= TASK PROMPT =
The answer is every line in the data below that contains the word "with".
**** INFORMATION PROVIDED
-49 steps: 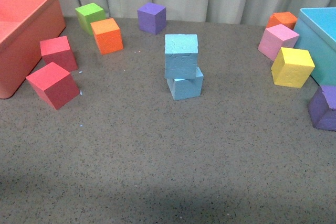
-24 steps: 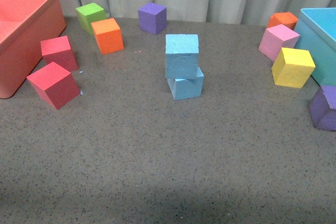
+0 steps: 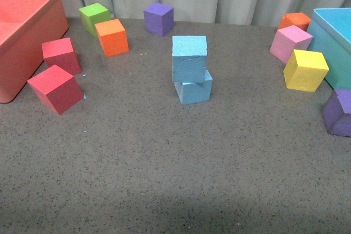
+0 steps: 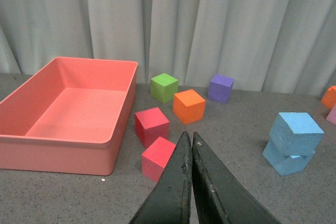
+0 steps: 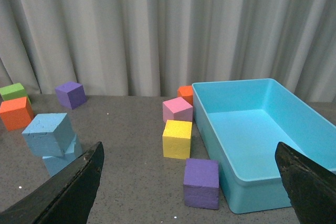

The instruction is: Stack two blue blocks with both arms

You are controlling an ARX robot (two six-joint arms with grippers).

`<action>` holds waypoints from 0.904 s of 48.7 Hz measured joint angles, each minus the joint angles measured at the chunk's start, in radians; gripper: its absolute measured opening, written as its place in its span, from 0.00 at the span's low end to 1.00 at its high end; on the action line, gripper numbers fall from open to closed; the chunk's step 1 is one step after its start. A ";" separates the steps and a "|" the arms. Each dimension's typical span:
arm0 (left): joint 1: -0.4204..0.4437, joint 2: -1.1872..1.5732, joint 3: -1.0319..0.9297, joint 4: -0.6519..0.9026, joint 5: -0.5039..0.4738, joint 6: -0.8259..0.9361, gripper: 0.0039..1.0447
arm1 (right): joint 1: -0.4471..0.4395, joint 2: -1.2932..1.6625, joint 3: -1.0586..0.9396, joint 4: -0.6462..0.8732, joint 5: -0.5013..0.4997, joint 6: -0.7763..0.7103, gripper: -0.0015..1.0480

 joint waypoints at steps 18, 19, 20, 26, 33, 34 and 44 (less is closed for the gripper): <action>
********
= REPLY TO THE EXERCISE =
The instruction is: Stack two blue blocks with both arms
You are controlling an ARX robot (two six-joint arms with grippers).

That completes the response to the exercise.